In 2022, those in Switzerland who wished to have euthanasia had the choice to use a capsule machine instead of medication. Below were the (rephrased) quotes from the inventor of the machine:
“The machine can be towed anywhere for the death.
The capsule is sitting on a piece of equipment that
will flood the interior with nitrogen,
rapidly reducing
the oxygen level to 1 per cent from 21 per cent in about 30 seconds.

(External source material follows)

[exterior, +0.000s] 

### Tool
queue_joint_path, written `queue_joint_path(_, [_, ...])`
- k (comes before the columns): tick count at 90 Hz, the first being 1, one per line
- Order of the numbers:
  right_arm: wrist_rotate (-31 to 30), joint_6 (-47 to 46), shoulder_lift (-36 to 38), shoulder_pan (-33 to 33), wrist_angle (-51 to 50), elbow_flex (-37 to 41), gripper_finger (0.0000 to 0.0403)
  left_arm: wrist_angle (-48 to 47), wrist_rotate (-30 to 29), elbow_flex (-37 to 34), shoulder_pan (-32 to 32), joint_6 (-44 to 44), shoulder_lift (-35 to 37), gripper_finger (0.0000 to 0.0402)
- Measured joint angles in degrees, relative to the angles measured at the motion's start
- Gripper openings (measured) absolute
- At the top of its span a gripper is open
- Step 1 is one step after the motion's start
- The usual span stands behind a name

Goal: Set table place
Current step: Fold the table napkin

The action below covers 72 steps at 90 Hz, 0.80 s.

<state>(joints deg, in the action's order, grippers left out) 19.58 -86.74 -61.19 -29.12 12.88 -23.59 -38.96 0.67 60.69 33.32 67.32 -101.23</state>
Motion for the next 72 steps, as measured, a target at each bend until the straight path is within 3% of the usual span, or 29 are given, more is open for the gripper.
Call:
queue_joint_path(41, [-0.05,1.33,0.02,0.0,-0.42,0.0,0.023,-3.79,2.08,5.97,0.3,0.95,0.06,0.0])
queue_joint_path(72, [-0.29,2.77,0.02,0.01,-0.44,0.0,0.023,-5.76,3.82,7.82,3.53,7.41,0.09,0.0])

The person will feel a little disoriented
and
may feel slightly euphoric
before
they lose
consciousness.
Death takes place
through
hypoxia and hypocapnia,
oxygen and carbon dioxide deprivation,
respectively.
There is no panic,
no choking feeling.
The person will get into the capsule
and lie
down.
It’s very comfortable.
They will be asked a number of questions
and
when they have answered,
they may
press
the button
inside
the capsule
activating
the mechanism
in
their
own
time.”
—
Trương Minh Quý was born in Buon Ma Thuot, a small city in the Central Highlands of Vietnam. Quý lives and works here and there in the vibrancy of memories and present moments, his narratives and images, lying between documentary and fiction, personal and impersonal, draw on the landscape of his homeland, childhood memories, and the historical context of Vietnam. His films have screened at Locarno, Berlinale, New York, Clermont-Ferrand, Oberhausen, Rotterdam, among others.